Zero Carbon For India First

Context: To break this logjam of global warming and climate change and target zero carbon by 2050, the biggest emitters including India, should lead a two-pronged global initiative: one, carbon pricing that all nations can adopt; two, a vast increase in green investment.

Message from IPCC’s Sixth Assessment Report (AR-6)

  • There are no ‘pathways’ to contain global temperature rise to less than 1.5° C in the next few decades without crossing that threshold later.
  • A reduction in temperature is likely after crossing that mark by the end of the century.
  • Thus, to target zero carbon by 2050, the biggest emitters — including India — should lead a two-pronged global initiative: one, carbon pricing that all nations can adopt; two, a vast increase in green investment.

Carbon Pricing as the solution: Recently, IMF proposed setting a global minimum price for carbon emissions.

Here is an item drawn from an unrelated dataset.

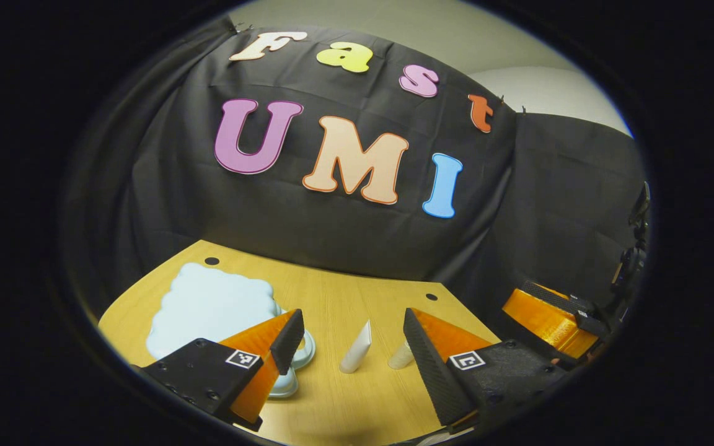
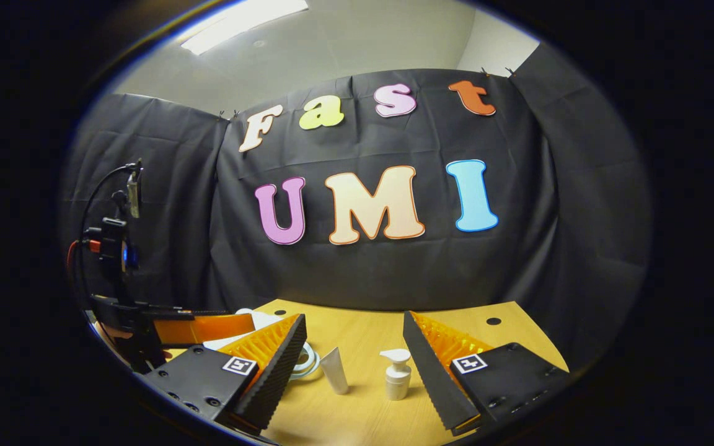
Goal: First open the suitcase, pack the skin care products into it, and then close the suitcase.
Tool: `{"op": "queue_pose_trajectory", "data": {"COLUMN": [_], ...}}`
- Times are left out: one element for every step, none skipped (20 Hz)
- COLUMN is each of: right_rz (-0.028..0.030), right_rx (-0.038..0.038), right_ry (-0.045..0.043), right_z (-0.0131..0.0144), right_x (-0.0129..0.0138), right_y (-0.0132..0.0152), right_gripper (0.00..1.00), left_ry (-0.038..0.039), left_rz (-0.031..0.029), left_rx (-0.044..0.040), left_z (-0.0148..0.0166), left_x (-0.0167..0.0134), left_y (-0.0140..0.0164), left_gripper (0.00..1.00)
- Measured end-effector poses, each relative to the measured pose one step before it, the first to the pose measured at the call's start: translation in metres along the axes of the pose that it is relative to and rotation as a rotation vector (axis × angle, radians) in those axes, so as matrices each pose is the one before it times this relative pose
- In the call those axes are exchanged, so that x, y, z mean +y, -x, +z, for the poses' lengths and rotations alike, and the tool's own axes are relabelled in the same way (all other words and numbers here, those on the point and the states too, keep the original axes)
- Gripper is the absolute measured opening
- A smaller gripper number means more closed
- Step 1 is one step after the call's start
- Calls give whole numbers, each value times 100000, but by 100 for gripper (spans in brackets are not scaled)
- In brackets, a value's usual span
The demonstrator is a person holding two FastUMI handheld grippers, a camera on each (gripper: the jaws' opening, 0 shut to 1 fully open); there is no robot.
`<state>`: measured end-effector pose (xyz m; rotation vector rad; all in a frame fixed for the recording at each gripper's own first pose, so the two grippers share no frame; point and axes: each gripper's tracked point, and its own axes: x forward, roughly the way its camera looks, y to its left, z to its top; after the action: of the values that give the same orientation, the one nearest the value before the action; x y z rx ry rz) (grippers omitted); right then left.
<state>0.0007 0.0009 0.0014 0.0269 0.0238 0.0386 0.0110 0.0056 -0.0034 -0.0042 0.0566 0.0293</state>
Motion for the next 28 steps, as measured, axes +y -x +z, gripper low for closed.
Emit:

  • Already in practice: More than 40 countries are already using a carbon price, covering one-fifth of global GHG emissions.
  • Different approaches:
    • Levying a tax on carbon discharges, as Singapore is doing for major emitters like power stations. 
    • Carbon trading: Setting limits on carbon effluents and allowing companies to trade their surpluses and deficits. China took this path with online trading, initially for coal and natural gas.
  • Challenges:
    • Low average world price of carbon: At only $3 per gigatonne of equivalent CO2 (GtCO2e), far below the IMF estimated $75 needed to achieve limiting global warming to 2° C.
    • Low acceptance: Of 38 OECD countries and G20 countries combined, covering 80% of world emissions, only 10 are pricing carbon at half the mid-range of the estimated cost of CO2 emissions.
  • Policies needed for leveraging carbon pricing: 
    • IMF suggests price floors of $75, $50 and $25 per tonne of carbon for the US, China and India. 
    • This could help achieve a 23% reduction in global emissions by 2030 to keep global warming below 2° C.

Raising green investments: 

  • Investment requirement: Global capital investments to replace fossil fuels with renewables to keep global warming below the 1.5° C mark is $2.4 trillion a year through to 2035.
  • Challenges:
    • Investment gap: Green public spending only makes up 12% of Covid-19 stimulus spending globally.
    • Green investments still present business risks; they need mechanisms for risk-sharing, such as government guarantees for the sale prices of energy.
  • Policies needed:
    • Mechanisms for risk-sharing: Such as government guarantees for the sale prices of energy. 
    • Providing carbon credits can promote green investments and can be boosted if they can be traded in global markets, such as the emission trading systems in China, the EU and South Korea. 
    • Making carbon credits eligible for offsetting carbon taxes would reinforce the price-invest approach.